Backward Design: From Course to Class

Steve Volk, February 27, 2017

Backward Design“We think the best way to protest this guy [a political operative who had been invited speak on campus] is by refusing to let him speak. Once he sits down, we’ll engage the audience in a discussion of our ideas.” That was the message of a group of students who had come to my office some years ago seeking my input on their plan. OK, so they were eliciting my support, not my input.  “Hmmm. Interesting,” I replied, then asked what they hoped to accomplish by this protest, and what they thought actually would happen in Finney (our largest gathering place) when they put their plan into motion. After a fair amount of discussion, they realized that their desired outcome – a discussion of the speaker’s ideas – would not come about by essentially shouting him down. In the end, they planned an alternative assembly in a nearby space and encouraged those entering Finney to attend that meeting instead. What the students and I took part in was a lesson in “backward design.”

In the simplest form, “backward design” asks that the planning process begin at the end by identifying the outcomes one seeks, figuring out how one will know if the goals have been achieved, and then planning the activities most likely to achieve the desired ends. It has been an important strategy in instructional design since an influential article by Robert Barr and John Tagg appeared in Change in 1995. Barr and Tagg challenged the way that most faculty thought about their main purpose within the university. The old paradigm, that “a college is an institution that exists to provide instruction,” they wrote, has shifted to a new one: “a college is an institution that exists to produce learning.” Colleges, they suggested, had been caught in a “means/ends” confusion. To say that the purpose of college was to provide instruction was the equivalent of insisting that the purpose of an auto company was to provide an assembly line. What had gone wrong in higher education was that the means (instruction) had become the ends, whereas its real end point was learning.

"Cacasenno Riding a Horse Backwards," The New York Public Library Digital Collections. 1701 - 1800. Public Domain.

“Cacasenno Riding a Horse Backwards,” The New York Public Library Digital Collections. 1701 – 1800. Public Domain.

The Barr-Tagg article added to a growing body of evidence that instruction, most traditionally provided as a set of 50-minute lectures delivered to a largely passive, if not Ferris Bueller-level comatose, audience “is contrary to almost every principle of optimal settings for student learning.” [Needless to say, there are arguments in favor of lecturing, such as Mary Burgin’s “In Defense of Lecturing,” that appeared in Change in 2006, but since my point here is how to think about planning for an active learning class (and unless lecturing is literally a 50-minute presentation without pause, questions, or discussion, it can also fit in this category), I’ll leave that discussion for later.]

Begin at the End

Backward planning begins, as the name implies, at the end, by asking that we define the broadest learning goals we have for students in that particular class. What do we want them to have achieved when the semester ends? What knowledge, skills, and dispositions do we want them to have learned, practiced, or considered? Obviously, these will vary by discipline, course level, student preparation and other factors, but these questions provide a basic framework for backward planning.
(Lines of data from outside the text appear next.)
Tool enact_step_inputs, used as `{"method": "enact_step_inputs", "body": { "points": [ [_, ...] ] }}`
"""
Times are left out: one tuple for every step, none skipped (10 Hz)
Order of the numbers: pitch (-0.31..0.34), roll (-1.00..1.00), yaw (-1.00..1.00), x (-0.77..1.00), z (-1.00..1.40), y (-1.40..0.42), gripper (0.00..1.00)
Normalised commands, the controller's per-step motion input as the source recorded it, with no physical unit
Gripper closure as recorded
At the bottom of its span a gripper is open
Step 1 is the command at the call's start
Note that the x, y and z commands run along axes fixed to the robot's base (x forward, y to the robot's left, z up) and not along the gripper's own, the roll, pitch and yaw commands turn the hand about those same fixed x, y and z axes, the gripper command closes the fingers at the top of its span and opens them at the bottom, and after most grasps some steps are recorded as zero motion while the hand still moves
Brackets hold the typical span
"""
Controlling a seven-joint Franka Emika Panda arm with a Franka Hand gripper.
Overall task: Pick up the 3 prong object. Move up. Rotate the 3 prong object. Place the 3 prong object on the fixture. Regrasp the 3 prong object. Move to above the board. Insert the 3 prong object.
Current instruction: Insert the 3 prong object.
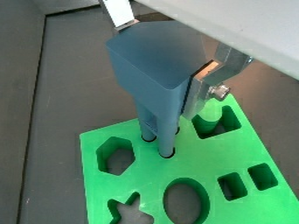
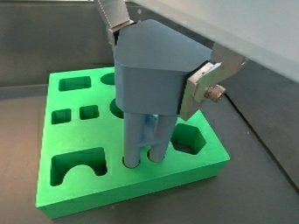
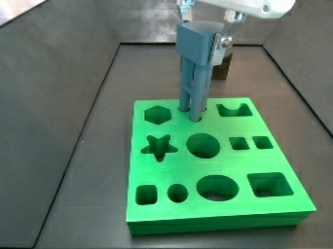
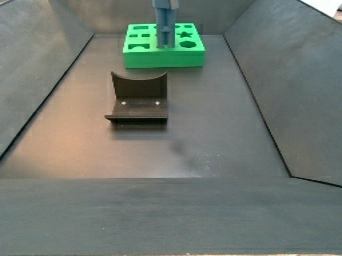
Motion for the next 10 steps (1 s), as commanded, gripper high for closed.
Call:
{"method": "enact_step_inputs", "body": {
  "points": [
    [0.0,0.03,-0.05,0.12,-0.34,-0.04,1.0],
    [0.0,0.03,-0.05,0.08,-0.29,-0.02,1.0],
    [0.023,0.12,-0.07,0.1,-0.33,-0.06,1.0],
    [0.083,0.32,-0.06,0.16,-0.53,-0.19,1.0],
    [0.096,0.37,-0.05,0.22,-0.53,-0.23,1.0],
    [0.081,0.4,-0.07,0.17,-0.49,-0.23,1.0],
    [0.049,0.35,-0.04,0.23,-0.61,-0.2,1.0],
    [0.001,0.13,0.0,0.0,-0.17,0.0,1.0],
    [0.001,-0.01,0.0,0.0,0.0,0.0,1.0],
    [0.0,0.0,0.0,0.0,0.0,0.0,1.0]
  ]
}}
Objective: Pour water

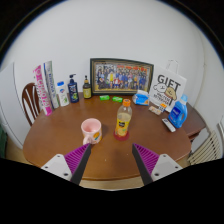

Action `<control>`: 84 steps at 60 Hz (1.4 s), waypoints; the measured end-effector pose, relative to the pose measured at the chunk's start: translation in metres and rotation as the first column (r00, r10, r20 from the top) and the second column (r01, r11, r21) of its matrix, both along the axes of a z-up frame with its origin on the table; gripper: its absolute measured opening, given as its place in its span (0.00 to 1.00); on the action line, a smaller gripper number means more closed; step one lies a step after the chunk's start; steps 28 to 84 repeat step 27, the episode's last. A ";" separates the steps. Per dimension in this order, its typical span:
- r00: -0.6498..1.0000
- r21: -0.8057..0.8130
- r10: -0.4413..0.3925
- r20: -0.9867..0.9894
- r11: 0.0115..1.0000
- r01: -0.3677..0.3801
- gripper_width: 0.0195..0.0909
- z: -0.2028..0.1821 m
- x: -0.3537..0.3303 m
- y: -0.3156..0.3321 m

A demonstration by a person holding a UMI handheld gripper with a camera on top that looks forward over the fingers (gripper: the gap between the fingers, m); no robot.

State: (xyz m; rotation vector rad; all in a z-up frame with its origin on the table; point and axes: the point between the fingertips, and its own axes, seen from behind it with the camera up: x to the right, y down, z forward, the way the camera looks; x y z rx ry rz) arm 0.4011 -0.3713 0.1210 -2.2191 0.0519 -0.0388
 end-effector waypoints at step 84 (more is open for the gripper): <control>1.000 -0.009 -0.010 0.013 1.000 0.010 0.92 0.012 -0.017 -0.040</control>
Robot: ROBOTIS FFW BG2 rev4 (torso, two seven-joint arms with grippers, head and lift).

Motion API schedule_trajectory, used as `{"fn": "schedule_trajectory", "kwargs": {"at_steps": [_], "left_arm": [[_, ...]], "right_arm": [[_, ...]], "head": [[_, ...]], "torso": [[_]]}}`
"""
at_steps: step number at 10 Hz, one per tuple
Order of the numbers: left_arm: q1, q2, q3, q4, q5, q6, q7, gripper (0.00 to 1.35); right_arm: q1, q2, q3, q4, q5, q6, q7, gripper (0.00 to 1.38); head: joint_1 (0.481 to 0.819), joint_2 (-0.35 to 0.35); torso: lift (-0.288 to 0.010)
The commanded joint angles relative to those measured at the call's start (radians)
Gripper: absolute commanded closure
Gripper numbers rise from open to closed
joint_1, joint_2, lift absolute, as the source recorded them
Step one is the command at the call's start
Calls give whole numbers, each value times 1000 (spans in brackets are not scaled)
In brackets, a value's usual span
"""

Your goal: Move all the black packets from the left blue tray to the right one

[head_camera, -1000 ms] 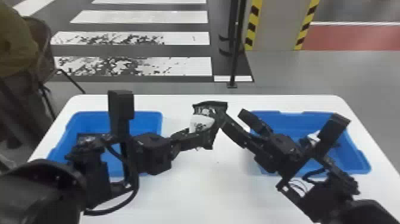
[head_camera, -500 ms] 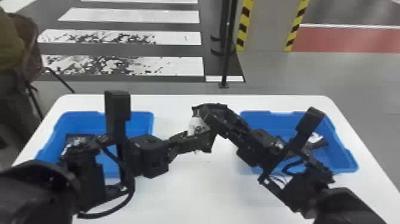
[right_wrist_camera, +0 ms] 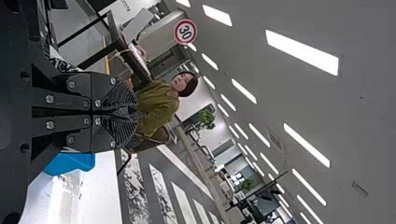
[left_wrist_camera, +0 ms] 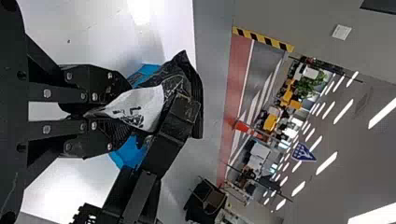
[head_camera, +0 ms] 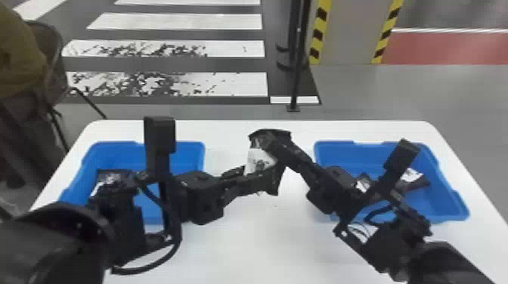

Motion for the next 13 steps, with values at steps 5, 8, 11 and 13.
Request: {"fn": "schedule_trajectory", "kwargs": {"at_steps": [5,8,11,13], "left_arm": [[164,-41,178,-81,31,-188,19,142],[287,-81,375,-162,-8,-153,37,147],[294,-93,463,-174,-76,-151,42,159],[299,-96,523,-174,-120,-119,52,162]], "right_arm": [[-22,0,-190,69,106,-48,-7,1276],[-142,-11,-326,309,260,-58,-26,1276],[-189,-41,-354,469,334,-112,-62,507],[12,-15,-354,206,385,-217,-229,50]], "head": [[695,-22],[695,-50],[695,-52],[695,-55]], "torso": [[-140],[-140],[-140],[-140]]}}
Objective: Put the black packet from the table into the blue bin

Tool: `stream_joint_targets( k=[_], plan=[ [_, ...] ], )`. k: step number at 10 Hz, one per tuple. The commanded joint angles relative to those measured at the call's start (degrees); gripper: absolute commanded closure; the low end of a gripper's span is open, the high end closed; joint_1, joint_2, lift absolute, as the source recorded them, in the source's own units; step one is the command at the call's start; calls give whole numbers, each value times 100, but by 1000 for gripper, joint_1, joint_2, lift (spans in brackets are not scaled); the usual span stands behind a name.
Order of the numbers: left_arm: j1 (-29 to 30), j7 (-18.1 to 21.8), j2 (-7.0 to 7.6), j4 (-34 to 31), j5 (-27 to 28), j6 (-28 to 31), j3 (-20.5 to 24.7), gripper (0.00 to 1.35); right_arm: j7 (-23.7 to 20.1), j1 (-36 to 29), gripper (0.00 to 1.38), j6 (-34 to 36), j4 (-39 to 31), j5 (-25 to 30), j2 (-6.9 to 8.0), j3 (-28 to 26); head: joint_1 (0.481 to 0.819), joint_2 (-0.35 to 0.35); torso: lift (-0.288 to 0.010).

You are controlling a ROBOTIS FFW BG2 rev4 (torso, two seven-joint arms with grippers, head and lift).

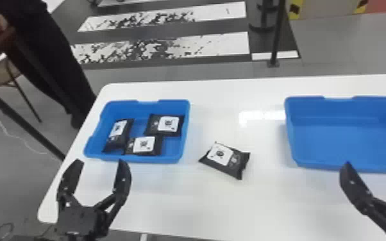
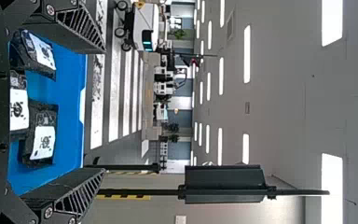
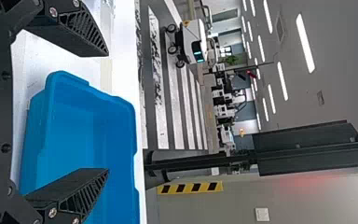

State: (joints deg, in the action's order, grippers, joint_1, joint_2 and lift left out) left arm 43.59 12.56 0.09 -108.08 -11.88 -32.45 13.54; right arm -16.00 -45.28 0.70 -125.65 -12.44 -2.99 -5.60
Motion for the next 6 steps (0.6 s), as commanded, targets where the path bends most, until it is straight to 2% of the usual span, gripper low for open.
stream_joint_targets(
  k=[1,6],
  plan=[
    [0,0,-24,1,45,52,6,127,0,0,133,0,-14,21,0,0,695,187,-110],
    [-42,9,-24,1,0,151,-154,130,0,0,134,0,-14,21,0,0,695,174,-110]
  ],
)
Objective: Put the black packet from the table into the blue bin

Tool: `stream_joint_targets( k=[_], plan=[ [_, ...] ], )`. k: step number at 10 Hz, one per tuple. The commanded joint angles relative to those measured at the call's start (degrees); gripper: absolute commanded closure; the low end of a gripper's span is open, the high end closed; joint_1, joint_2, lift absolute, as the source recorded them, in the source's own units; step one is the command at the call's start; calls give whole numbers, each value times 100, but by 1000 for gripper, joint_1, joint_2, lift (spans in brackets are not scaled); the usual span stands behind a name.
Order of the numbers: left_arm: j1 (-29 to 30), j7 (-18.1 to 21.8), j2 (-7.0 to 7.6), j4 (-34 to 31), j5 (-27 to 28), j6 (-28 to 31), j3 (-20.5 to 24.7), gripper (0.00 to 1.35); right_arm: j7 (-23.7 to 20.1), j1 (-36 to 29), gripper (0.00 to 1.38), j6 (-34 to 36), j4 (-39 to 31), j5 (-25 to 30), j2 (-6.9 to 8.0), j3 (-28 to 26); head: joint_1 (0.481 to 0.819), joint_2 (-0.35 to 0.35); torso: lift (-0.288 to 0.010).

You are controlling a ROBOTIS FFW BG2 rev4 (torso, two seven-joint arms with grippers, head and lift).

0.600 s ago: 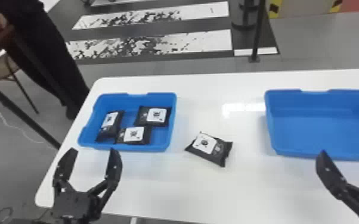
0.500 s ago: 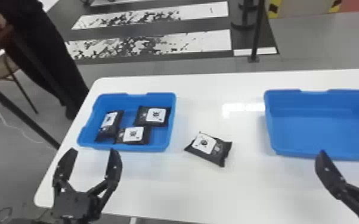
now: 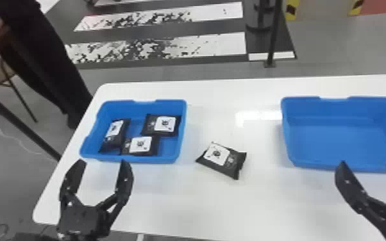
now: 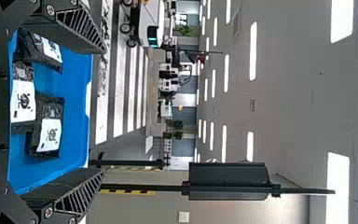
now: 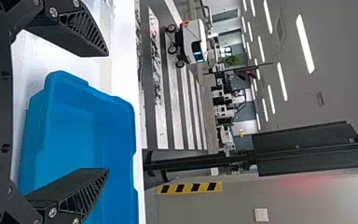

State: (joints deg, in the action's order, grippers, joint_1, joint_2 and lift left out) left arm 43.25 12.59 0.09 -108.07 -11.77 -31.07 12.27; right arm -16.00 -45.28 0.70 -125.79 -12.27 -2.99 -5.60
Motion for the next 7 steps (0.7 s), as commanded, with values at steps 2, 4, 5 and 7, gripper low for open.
stream_joint_targets(
  k=[2,4,5,7],
  plan=[
    [-177,7,132,0,46,139,-381,127,0,0,134,0,0,-7,-9,0,695,153,-110],
    [-500,156,343,0,114,561,-815,127,0,0,134,0,0,-19,-18,-12,695,102,-110],
    [-739,376,396,0,263,912,-941,128,0,0,134,0,0,-19,-18,-12,695,55,-110],
    [-1133,727,369,0,777,1545,-1021,131,0,0,134,0,14,-30,-18,0,695,-9,-110]
  ],
)
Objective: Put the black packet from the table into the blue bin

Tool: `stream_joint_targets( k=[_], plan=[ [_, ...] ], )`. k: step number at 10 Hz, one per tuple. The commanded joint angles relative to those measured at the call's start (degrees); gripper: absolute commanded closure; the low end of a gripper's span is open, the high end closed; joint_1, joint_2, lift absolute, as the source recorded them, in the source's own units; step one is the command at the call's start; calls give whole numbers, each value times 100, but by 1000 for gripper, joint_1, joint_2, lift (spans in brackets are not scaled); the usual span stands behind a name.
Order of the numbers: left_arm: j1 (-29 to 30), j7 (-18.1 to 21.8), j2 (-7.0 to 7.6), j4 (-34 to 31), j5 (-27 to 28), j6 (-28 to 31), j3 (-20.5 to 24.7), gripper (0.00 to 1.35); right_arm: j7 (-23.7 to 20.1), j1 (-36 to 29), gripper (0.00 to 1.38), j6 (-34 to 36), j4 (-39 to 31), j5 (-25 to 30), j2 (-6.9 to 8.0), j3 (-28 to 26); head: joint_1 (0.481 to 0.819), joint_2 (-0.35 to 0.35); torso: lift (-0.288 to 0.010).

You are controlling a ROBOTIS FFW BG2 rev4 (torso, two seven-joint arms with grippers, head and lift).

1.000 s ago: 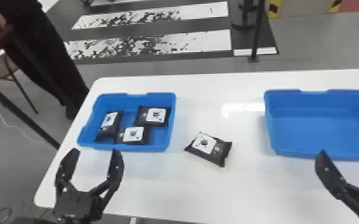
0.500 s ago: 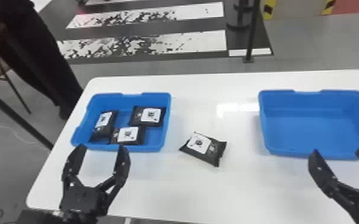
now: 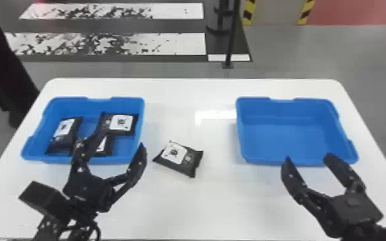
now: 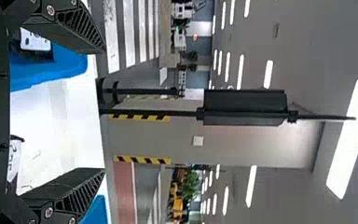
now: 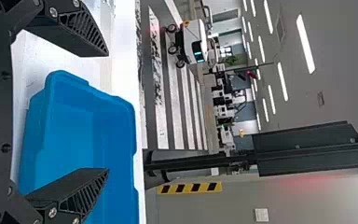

When I finally adopted a backward design model, many, many years after beginning teaching, I began crafting my syllabi by asking myself: “If I bump into a student ten years from now, what do I hope they will have gained from the course that will still be with them?” I know it’s a bit presumptuous to assume that they will even remember me, let alone what happened in class, but our work is in part based on our hopes that, indeed, some of what we provide will stay with our students.

My field is history, and I understood that it was highly unlikely they would retain many of the names, dates, or places that are often featured on quizzes and exams. And anyway, they could look up a lot of that on their smart phones. Instead, as I thought about it, what I really was interested in was that they retain the larger concepts, approaches and principles (how memory and history interact, the ways in which resistance and assimilation often flow together, how images impact our understanding), skills (evaluating primary sources, thinking historically), and dispositions (an empathetic appreciation of other times and culturally relevant approaches). Backward design, then, asks that you begin with want you want your students to come away with: when the class session is over, when the course is over, after the student has graduated.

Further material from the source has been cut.